2021-10-15 11:39:16,134 WARNING util.py:57 -- Install gputil for GPU system monitoring.
beginning training loop with policies, observation space, action space:
{'policies': {'main': (None, Tuple(Tuple(Box(-inf, inf, (5,), float64), Box(-inf, inf, (5,), float64)), Tuple(Box(-inf, inf, (5,), float64), Box(-inf, inf, (5,), float64))), Tuple(Discrete(10), Discrete(10), Discrete(10), Discrete(10)), {})}, 'policy_mapping_fn': <function create_so_routing_multiagent_config.<locals>.<lambda> at 0x1787da790>}
Tuple(Tuple(Box(-inf, inf, (5,), float64), Box(-inf, inf, (5,), float64)), Tuple(Box(-inf, inf, (5,), float64), Box(-inf, inf, (5,), float64)))
Tuple(Discrete(10), Discrete(10), Discrete(10), Discrete(10))
(pid=19091) /Users/<user>/opt/anaconda3/envs/so-rl-server/lib/python3.9/site-packages/ray/rllib/agents/qmix/qmix_policy.py:453: UserWarning: The given NumPy array is not writeable, and PyTorch does not support non-writeable tensors.
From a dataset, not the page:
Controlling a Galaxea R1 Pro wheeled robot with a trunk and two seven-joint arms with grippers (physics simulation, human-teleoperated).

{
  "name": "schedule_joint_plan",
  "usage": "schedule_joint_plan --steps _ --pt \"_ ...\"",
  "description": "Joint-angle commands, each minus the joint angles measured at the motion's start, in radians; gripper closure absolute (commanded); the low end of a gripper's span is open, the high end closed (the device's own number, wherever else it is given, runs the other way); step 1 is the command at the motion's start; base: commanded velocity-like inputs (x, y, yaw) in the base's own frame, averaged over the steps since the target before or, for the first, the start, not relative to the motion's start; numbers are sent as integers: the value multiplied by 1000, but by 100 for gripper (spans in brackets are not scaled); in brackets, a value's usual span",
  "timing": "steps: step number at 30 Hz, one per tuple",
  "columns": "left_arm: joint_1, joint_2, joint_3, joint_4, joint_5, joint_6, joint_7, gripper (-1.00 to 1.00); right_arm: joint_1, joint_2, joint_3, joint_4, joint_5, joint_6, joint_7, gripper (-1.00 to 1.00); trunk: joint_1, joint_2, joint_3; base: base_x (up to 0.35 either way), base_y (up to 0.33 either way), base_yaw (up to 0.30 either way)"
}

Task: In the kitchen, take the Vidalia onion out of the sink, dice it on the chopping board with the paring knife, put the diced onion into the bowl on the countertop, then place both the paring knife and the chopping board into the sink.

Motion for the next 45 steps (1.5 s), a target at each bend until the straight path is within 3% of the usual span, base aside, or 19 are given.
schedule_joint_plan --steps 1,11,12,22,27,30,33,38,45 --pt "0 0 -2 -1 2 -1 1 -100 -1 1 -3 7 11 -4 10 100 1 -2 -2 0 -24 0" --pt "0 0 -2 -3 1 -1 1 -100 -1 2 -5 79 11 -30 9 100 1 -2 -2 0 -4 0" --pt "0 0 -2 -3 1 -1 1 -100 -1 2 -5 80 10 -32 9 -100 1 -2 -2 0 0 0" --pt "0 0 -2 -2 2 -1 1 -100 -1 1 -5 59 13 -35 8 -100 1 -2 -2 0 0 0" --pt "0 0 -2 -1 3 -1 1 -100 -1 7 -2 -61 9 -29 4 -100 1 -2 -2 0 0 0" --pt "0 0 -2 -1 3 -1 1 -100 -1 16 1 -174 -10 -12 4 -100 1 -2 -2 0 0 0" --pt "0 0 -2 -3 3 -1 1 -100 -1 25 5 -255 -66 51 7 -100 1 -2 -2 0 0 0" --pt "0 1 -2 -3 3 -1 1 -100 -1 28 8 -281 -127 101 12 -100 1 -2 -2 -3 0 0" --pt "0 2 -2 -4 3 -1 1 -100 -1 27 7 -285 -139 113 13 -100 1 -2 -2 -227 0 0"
This means you can write to the underlying (supposedly non-writeable) NumPy array using the tensor. You may want to copy the array to protect its data or make it writeable before converting it to a tensor. This type of warning will be suppressed for the rest of this program. (Triggered internally at  ../torch/csrc/utils/tensor_numpy.cpp:180.)
(pid=19091)   k: torch.as_tensor(v, device=self.device)
(pid=19091) - - [15/Oct/2021 11:39:36] "POST / HTTP/1.1" 200 -
(RolloutWorker pid=19091) received payload:
(RolloutWorker pid=19091) {'episode_id': 'floof', 'training_enabled': True, 'command': 'START_EPISODE'}
(pid=19091) 2021-10-15 11:39:36,088     WARNING deprecation.py:38 -- DeprecationWarning: `policy_mapping_fn(agent_id)` has been deprecated. Use `policy_mapping_fn(agent_id, episode, worker, **kwargs)` instead. This will raise an error in the future!
(RolloutWorker pid=19091) received payload:
(RolloutWorker pid=19091) {'episode_id': 'floof', 'observation': {'group_1': [[0.0, 0.0, 10.0, 10.0, 0.1], [-10.0, -10.0, 0.0, 0.0, 0.7]], 'group_2': [[10.0, 10.0, 0.0, 0.0, 0.02], [0.0, 0.0, -10.0, -10.0, 0.99]]}, 'action': {'group_1': [0, 7], 'group_2': [8, 4]}, 'command': 'LOG_ACTION'}
(pid=19091) - - [15/Oct/2021 11:44:36] code 500, message Traceback (most recent call last):
(pid=19091)   File "/Users/<user>/dev/ucd/phd/projects/2019su/SOTestbed/python/rllib/env/policy_server_no_pickle.py", line 173, in do_POST
(pid=19091)     response = self.execute_command(parsed_input)
(pid=19091)   File "/Users/<user>/dev/ucd/phd/projects/2019su/SOTestbed/python/rllib/env/policy_server_no_pickle.py", line 211, in execute_command
(pid=19091)     child_rollout_worker.env.log_action(
(pid=19091)   File "/Users/<user>/opt/anaconda3/envs/so-rl-server/lib/python3.9/site-packages/ray/rllib/env/external_multi_agent_env.py", line 114, in log_action
(pid=19091)     episode.log_action(observation_dict, action_dict)
(pid=19091)   File "/Users/<user>/opt/anaconda3/envs/so-rl-server/lib/python3.9/site-packages/ray/rllib/env/external_env.py", line 233, in log_action
(pid=19091)     self.action_queue.get(True, timeout=300.0)
(pid=19091)   File "/Users/<user>/opt/anaconda3/envs/so-rl-server/lib/python3.9/queue.py", line 179, in get
(pid=19091)     raise Empty
(pid=19091) _queue.Empty
(pid=19091) - - [15/Oct/2021 11:44:36] "POST / HTTP/1.1" 500 -

OK! i continued digging around. as pointed out here, the queue.Empty error surfaces when the observation space is not correct.

in particular, my observation space was a Tuple([Tuple([Box, Box]), Tuple([Box, Box])]), which covers both groups, but a multiagent observation’s Space should only describe the righthand side of each multiagent observation in the multiagent observation dictionary. in my case, this should have been Tuple[Box, Box].

same problem with my action space, it should have been Tuple([Discrete, Discrete]).

this made me confused as to how we can have heterogeneous agent groupings, but, i’m guessing that’s where the multiagent mapping section of the trainer config comes in to play.